Paul Schatz, Heritage Capital President, joins Yahoo Finance’s Alexis Christoforous and Brian Sozzi to discuss the increase in jobless claims amid the coronavirus outbreak.
ALEXIS CHRISTOFOROUS: I want to turn now to Paul Schatz, President of Heritage Capital, for his take on this number. Good morning, Paul. Thanks for being with us. This was much worse than we expected, about double what we were looking for, yet the market seems to be in a disconnect here. You would imagine that futures would be plummeting given this number. Why aren't they?
PAUL SCHATZ: Hey, good morning. Hope you're staying safe and healthy.
So first, futures were up significantly more. I saw the peak up about 400 overnight. So that's one. When the number came out, the futures did fall significantly. But let's not forget, there's no jobs number coming out that's going to totally shock anybody. Last week, the 3-million-plus number, we knew it would be higher because people just couldn't file quick enough and states couldn't process quick enough.
It seems like the 6 million number is more realistic as states are being able to process claims. So I don't think there's a disconnect. I think we've already seen a 32% peak-to-trough decline, which is pricing in a lot of this horrible data that's going to continue to come out day in and day out, week in and week out into May. So a 32% decline in the stock market is maybe not completely historic, but it's a large decline in a short period of time, and it certainly-- it's factoring in an awful lot of bad news.
BRIAN SOZZI: You know, Paul, we look at this data as often-- very often as just data, numbers, things on press releases. But the reality is right now we have had 10 million people in this country filed for unemployment benefits. Those are human lives being completely upended. And you look at the market. The stock market has rallied the past two weeks. You know, my question is here, do you think investors are out to lunch and they don't understand what's really happening in the country?

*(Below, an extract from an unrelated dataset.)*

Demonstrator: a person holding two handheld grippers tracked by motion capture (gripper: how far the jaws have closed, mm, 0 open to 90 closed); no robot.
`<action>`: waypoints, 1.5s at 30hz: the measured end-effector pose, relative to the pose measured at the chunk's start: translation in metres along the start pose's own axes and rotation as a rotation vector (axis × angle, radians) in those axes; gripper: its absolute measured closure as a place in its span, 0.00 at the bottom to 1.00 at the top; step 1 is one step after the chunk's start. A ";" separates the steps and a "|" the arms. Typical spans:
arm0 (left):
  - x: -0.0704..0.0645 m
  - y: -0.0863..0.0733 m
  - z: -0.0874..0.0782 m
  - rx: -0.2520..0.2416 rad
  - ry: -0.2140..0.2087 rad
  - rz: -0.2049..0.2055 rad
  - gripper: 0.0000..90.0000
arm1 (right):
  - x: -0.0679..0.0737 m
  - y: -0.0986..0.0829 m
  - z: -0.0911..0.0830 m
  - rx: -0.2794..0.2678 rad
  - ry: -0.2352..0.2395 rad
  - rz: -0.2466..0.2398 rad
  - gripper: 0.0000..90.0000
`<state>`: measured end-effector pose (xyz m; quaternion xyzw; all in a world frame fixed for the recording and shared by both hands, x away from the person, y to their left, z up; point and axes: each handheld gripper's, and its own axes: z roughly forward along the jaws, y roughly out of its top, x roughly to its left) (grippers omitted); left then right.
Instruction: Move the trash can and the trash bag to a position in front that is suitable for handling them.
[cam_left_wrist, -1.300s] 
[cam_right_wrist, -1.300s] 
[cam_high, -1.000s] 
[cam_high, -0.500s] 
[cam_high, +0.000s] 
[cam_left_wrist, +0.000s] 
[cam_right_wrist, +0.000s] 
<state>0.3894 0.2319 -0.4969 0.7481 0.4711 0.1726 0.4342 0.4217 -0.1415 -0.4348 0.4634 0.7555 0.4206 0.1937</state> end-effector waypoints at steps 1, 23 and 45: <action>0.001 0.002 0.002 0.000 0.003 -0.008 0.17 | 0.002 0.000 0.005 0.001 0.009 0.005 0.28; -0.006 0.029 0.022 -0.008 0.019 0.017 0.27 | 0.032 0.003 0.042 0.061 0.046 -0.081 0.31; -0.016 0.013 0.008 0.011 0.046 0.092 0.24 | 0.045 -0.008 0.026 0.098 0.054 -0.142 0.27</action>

PAUL SCHATZ: So first, I like how you separate out the human toll from the market toll because it's they're obviously very-- if you don't have your health, you have nothing, at the end of the day.
However, we're talking markets now, so I don't think you're out to lunch. Markets aren't going to go down literally in a straight line to wherever they're going. Look at-- look at '87, '90, '98, after 9/11. Look at the financial crisis. Markets don't just go straight down. The crash of '87, which this looks most like, still had that intervening rally in early October.

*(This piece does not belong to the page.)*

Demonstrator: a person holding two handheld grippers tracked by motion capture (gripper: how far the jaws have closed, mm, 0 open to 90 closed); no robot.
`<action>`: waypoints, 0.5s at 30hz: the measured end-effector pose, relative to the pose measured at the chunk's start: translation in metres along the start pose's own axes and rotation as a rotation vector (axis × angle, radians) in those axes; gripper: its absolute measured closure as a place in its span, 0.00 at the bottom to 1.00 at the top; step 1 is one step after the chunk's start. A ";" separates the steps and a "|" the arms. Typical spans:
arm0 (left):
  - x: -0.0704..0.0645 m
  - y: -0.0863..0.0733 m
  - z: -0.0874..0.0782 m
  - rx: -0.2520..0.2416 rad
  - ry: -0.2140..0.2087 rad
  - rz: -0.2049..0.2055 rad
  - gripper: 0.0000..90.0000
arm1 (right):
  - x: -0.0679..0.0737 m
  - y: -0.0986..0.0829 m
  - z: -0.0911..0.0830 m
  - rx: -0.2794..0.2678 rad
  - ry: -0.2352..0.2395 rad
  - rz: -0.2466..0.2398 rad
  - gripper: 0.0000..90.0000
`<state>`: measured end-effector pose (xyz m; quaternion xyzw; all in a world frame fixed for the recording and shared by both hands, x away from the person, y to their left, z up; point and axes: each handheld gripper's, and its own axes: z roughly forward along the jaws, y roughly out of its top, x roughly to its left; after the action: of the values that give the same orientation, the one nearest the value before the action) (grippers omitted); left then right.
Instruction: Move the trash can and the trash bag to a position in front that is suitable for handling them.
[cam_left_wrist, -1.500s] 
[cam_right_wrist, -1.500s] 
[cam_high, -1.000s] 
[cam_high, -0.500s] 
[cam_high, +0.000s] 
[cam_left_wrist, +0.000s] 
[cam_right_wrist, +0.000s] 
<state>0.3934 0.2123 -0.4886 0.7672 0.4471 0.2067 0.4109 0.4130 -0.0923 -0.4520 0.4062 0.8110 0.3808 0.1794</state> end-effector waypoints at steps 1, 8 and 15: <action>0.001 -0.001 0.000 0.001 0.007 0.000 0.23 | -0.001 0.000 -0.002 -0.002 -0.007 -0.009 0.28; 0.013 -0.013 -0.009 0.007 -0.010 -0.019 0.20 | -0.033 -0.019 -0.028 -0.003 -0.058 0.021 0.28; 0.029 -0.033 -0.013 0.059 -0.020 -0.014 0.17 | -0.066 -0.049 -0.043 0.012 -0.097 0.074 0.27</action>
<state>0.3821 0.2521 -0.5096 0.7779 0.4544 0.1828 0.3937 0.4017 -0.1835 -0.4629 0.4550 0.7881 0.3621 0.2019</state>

So markets are discounting economic activity six to nine months down the road here. It's a little more compressed. But when you got to that point on March 23 from-- you know, March 10 to March 23, you saw the most historic selling in a short period of time in history, no matter what metric you want to use.
So clearly-- I tweeted this 8, 9, 10 days ago that you got to a point where that rubber band wasn't going to-- if it wasn't going to bounce, it was going to break. [? Just ?] Fed and Treasury, too much money in the system to have a break, so you got that bounce.
You're now in a period-- the market is groping for some kind of very complex low to frustrate bulls and bears alike, but I don't think investors are out to lunch. You're just seeing an absence of sellers more than an overwhelming number of buyers.
ALEXIS CHRISTOFOROUS: So how much worse is this going to get in terms of the pure data do you think, Paul? And has the market simply discounted that, saying, you know what? We know Q2 is going to be a disaster. We know these numbers are going to be horrific, and we're going to pay too much attention to them.
PAUL SCHATZ: I don't think the market's going to pay attention to the stuff literally today in the here and now. I think the data is going to get-- I keep using words like unfathomable and unthinkable, and that's where I think the data are going, going to points where you just can't wrap your arms around it.
Given that, unless you think-- which I said to clients time and time again, if you think this is the end of capitalism and the free markets and democracy as we know it-- we got through two world wars. We got through civil unrest in the '60s and '70s. We got through terrorists flying airplanes into the largest buildings in the biggest city. We will get through a virus.
I don't think it's going to be a V-shaped recovery. I think it's going to be a lot choppier, a lot more complex. However, you have to look. Are we going to go down-- is the market going to go down 50% a la the crisis in the financial crisis and the dot com? I don't think it's going down 50%.
I do think this. I think you're going to have another selling wave at some point, the first half, 3/4 of April, and then you'll get a much better rally from there.
ALEXIS CHRISTOFOROUS: All right, Paul, we're going to talk more about this around the opening bell in just a little bit. Thanks for popping on with us right now.